Monday, 4 November 2019

Java switch - 4 wrongs don't make a right

The switch statement in Java is being changed. But is it an upgrade or a mess?

Classic switch

The classic switch statement in Java isn't great. Unlike many other parts of Java, it wasn't properly rethought when pulling features across from C all those years ago.

The key flaw is "fall-through-by-default". This means that if you forget to put a break clause in each case, processing will continue on to the next case clause.

Another flaw is that variables are scoped to the entire switch, thus you cannot reuse a variable name in two different case clauses. In addition, default clause is not required, which leaves readers of the code unclear as to whether a clause was forgotten or not.

And of course there is also the key limitation - that the type to be switched on can only be an integer, enum or string.

 String instruction;
 switch (trafficLight) {
   case RED:
     instruction = "Stop";
   case YELLOW:
     instruction = "Prepare";
     break;
   case GREEN:
     instruction = "Go";
     break;
 }
 System.out.println(instruction);

The code above does not compile because there is no default clause, leaving instruction undefined. But even if it did compile, it would never print "Stop" due to the missing break. In my own coding, I prefer to always put a switch at the end of a method, with each clause containing a return to reduce the risks of switch.

Upgraded switch

As part of Project Amber, switch is being upgraded. But sadly, I'm unconvinced as to the merits of the new design. To be clear, there are some good aspects, but overall I think the solution is overly complex and with some unpleasant syntax choices.

The key aim is to add an expression form, where you can assign the result of the switch to a variable. This is rather like the ternary operator (eg. x != null ? x : ""), which is the expression equivalent of an if statement.

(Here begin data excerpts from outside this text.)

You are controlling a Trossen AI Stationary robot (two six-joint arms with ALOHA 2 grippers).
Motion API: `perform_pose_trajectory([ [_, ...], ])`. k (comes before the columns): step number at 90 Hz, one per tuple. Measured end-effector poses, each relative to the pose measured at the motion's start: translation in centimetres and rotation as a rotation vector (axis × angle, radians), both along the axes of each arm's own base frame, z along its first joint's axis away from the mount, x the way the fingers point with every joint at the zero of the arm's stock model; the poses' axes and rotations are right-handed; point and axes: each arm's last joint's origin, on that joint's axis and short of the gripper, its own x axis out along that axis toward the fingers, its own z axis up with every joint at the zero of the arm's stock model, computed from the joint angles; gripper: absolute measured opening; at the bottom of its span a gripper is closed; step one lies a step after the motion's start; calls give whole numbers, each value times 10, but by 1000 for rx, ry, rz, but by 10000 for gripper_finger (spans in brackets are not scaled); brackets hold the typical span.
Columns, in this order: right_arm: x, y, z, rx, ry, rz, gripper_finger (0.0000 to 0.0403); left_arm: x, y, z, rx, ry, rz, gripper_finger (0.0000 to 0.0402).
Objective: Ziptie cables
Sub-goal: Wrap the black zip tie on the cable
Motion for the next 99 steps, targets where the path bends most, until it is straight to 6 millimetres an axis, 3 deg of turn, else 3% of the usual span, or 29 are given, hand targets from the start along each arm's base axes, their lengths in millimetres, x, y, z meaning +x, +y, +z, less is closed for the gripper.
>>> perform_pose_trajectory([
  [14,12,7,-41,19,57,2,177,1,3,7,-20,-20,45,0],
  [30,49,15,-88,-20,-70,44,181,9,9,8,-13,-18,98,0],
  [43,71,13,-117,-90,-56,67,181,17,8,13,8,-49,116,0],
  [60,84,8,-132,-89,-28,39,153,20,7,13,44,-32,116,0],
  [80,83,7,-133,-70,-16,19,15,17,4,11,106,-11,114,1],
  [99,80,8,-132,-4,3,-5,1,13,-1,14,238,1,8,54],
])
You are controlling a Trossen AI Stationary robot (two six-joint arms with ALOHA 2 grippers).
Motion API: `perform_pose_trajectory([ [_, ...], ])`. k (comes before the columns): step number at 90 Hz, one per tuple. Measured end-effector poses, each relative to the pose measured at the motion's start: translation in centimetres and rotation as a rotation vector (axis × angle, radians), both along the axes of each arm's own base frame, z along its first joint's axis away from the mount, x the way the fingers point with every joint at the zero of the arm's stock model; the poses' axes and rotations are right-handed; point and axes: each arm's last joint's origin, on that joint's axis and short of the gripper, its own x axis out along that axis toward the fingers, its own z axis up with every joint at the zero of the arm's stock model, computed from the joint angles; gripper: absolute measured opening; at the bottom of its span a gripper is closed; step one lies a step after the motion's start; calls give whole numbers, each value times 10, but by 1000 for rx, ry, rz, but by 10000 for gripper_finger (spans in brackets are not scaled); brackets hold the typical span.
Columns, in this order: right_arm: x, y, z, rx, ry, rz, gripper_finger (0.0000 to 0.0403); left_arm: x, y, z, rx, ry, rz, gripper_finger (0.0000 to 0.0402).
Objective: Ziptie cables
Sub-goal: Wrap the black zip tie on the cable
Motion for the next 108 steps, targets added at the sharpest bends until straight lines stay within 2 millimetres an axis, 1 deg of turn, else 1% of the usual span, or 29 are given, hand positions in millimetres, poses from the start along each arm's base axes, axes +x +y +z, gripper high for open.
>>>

An expression form would reduce problems like the undefined variable above, because it makes it more obvious that each branch must result in a variable.

The current plan is to add not one, but three new forms of switch. Yes, three.

Explaining this in a blog post is, unsurprisingly, going to take a while...

  • Type 1: Statement with classic syntax. As today. With fall-through-by-default. Not exhaustive.
  • Type 2: Expression with classic syntax. NEW! With fall-through-by-default. Must be exhaustive.
  • Type 3: Statement with new syntax. NEW! No fall-through. Not exhaustive.
  • Type 4: Expression with new syntax. NEW! No fall-through. Must be exhaustive.

The headline example (type 4) is of course quite nice:

 // type 4
 var instruction = switch (trafficLight) {
   case RED -> "Stop";
   case YELLOW -> "Prepare";
   case GREEN -> "Go";
 };
 System.out.println(instruction);

As can be seen, the new syntax of type 3 and 4 uses an arrow instead of a colon. And there is no need to use break if the code consists of a single expression. There is also no need for a default clause when using an enum, because the compiler can insert it for you provided you've included all the known enum values. So, if you missed out GREEN, you would get a compile error.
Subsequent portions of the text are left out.